The RegisterEnergyEstimation member points to a routine whose two arguments are both function pointers. The first argument changed type between the original Windows 10 and Version 1511. It is
typedef
VOID
FASTCALL
PROCESSOR_COMPUTE_ENERGY_ROUTINE (
ULONG,
ULONG64,
ULONG64,
ULONG,
ULONG64 *);
in Version 1511 and higher, but the original Windows 10 has the very different
typedef
VOID
FASTCALL
PROCESSOR_COMPUTE_ENERGY_ROUTINE (
ULONG64 *,
ULONG64 *,
ULONG *,
ULONG64 *);
Note that this variation is not signalled by a change of either the typedef name or the InterfaceVersion.

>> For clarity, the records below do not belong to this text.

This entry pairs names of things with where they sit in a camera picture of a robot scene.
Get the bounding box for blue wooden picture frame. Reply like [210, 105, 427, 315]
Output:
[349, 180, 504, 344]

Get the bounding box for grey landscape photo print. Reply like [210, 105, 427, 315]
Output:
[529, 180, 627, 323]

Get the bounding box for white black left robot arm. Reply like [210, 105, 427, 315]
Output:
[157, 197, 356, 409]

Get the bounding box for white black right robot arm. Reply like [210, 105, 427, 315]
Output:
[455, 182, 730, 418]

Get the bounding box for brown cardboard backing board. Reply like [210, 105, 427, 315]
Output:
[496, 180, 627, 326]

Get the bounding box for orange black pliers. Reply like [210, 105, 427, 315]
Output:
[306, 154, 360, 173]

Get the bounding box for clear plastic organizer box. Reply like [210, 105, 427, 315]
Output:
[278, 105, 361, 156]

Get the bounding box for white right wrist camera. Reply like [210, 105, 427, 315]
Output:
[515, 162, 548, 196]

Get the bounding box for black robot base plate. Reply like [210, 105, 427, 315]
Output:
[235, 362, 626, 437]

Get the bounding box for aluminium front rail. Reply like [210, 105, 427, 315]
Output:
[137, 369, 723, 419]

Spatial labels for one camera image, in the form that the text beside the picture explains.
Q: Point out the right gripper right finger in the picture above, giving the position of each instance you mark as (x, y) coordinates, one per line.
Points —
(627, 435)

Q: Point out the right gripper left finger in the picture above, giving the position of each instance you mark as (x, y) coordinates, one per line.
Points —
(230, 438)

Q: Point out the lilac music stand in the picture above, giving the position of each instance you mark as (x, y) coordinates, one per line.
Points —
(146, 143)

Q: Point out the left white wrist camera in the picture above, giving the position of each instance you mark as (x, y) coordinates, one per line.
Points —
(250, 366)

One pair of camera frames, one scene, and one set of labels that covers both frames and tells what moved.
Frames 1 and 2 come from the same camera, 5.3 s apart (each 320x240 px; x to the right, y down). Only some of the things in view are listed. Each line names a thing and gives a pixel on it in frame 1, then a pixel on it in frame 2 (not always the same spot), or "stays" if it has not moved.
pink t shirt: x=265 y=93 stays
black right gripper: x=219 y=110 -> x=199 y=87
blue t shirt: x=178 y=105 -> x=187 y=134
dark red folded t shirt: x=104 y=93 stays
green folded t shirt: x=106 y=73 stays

The second argument’s type is
typedef
VOID
FASTCALL
PROCESSOR_SNAP_ENERGYCOUNTERS_ROUTINE (
ULONG,
BOOLEAN,
BOOLEAN);
Version 1809 added another member, RequestProcessorHalt, for which the address routine itself takes the address of a routine among its arguments. Microsoft’s name for this routine’s type is well-known from WDM.H, starting with Windows 8:
typedef
NTSTATUS
PROCESSOR_HALT_ROUTINE (
PVOID);
The RequestProcessorHalt member is distincitive for having no known implementation. Both the x86 and x64 kernels in versions 1809 to 2004 inclusive and higher have NULL for this member.